La déesse

1960

Genre : Drame social

(Devi). Avec : Sharmila Tagore (Doyamoyee) Soumitra Chatterjee (Umaprasad), Chhabi Biswas (Kalikinkar Roy), Karuna Bannerjee (Harasundari), Purnendu Mukherjee (Taraprasad), Arpan Chowdhury (Khoka). 1h33.

La province du Bengale au début du XDC siècle. A Chandipur, Kalikinkar Roy, riche propriétaire terrien, voue un culte profond à la déesse Kali. Ses deux fils, l'un et l'autre mariés, ont une attitude bien différente devant le sentiment religieux de leur père. L'aîné, Taraprasad, lui est entièrement soumis, peut-être par peur d'être déshérité. De son épouse Harasundari, il a eu un fils, le tout jeune Khoka. Umaprasad, le cadet, est étudiant à l'université de Calcutta et désapprouve totalement l'obscurantisme de son père. Sa femme, Doyamoyee, est la favorite du vieux dévot et la grande amie de Khoka.

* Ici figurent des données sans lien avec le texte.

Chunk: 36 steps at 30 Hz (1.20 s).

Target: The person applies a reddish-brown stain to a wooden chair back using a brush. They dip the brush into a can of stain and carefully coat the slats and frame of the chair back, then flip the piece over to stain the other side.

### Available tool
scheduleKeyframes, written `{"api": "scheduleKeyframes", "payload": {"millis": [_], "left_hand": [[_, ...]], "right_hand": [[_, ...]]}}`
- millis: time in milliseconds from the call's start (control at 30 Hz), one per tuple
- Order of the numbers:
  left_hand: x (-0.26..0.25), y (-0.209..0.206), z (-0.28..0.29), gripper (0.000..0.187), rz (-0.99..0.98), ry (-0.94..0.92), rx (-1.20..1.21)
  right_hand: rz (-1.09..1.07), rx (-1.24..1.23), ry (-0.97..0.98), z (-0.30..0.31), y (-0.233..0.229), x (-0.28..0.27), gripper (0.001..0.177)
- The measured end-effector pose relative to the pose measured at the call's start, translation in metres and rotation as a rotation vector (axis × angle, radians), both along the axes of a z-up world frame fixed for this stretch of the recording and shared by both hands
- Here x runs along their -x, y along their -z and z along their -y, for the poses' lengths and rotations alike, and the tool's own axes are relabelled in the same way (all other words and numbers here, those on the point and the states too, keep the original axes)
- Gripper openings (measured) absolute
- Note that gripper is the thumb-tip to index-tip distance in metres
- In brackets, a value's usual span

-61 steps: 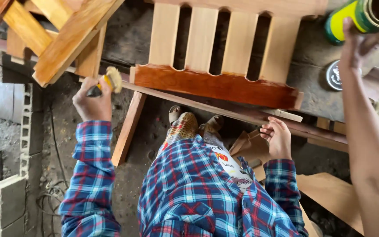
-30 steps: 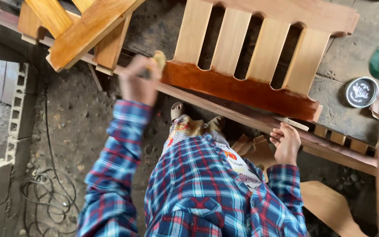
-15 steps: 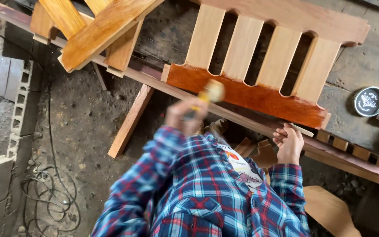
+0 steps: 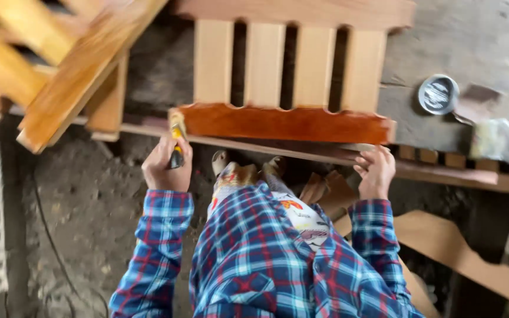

Une nuit, Kalikinkar rêve que Doyamoyee n'est autre que la réincarnation de Kali. Il fait part de cette révélation à tout le public, et Doyamoyee, terrorisée par cette situation, se voit vénérée comme une divinité. Informé par son frère, Umaprasad quitte Calcutta pour Chandipur. De retour, il apprend, déconcerté, que son épouse a sauvé la vie d'un petit enfant touché par une grave maladie. Un acte qui attire des milliers de pèlerins, venus de tout le pays. Doyamoyee pourrait fuir avec son mari, comme celui-ci lui propose, mais, après son "miracle", elle se demande si elle n'est pas réellement une déesse...

A son tour Khoka tombe malade. Kalikinkar amène l'enfant à sa belle-fille, persuadé de ses pouvoirs. Malgré tout, le petit Khokar meurt dans les bras de Doyamoyee qui perd la raison. En larmes, la déesse disparaît dans le brouillard. Umaprasad la retrouve allongée sur la grève. Elle meurt.

Satyajit Ray traite ici une anecdote propice à instruire le procès de l'hindouisme, mais surtout celui de l'obscurantisme et du mauvais usage des religions, aggravés par les inégalités sociales.

L'extrême sobriété, la réserve et le recul qui caractérise son style l'amène à ne juger des comportements mentaux et idéologiques qu'en fonction des effets qu'ils provoquent. Comme si ce n'était pas lui qu, dans l'intrigue inventait aussi ces effets. Cette réserve n'est en fait qu'une ruse dramatique et stylistique qui confère un poids d'autant plus grand à la condamnation portée. Mort d'un enfant, dislocation d'un ménage, folie et désintégration psychologique de l'héroïne (elle en arrive à se demander si elle ne serait pas effectivement la déesse) sont les péripéties successives qui sanctionnent la rêverie délirante d'un vieillard trop puissant et trop écouté.

Dans sa densité expressive, le film a la force et le laconisme d'une nouvelle de Maupassant. Il nous rappelle à propos que Satyajit Ray au-delà des convictions sociales et philosophiques qu'il exprime est avant tout un conteur. Et c'est en tant que conteur qu'il a le don de susciter la réflexion du spectateur.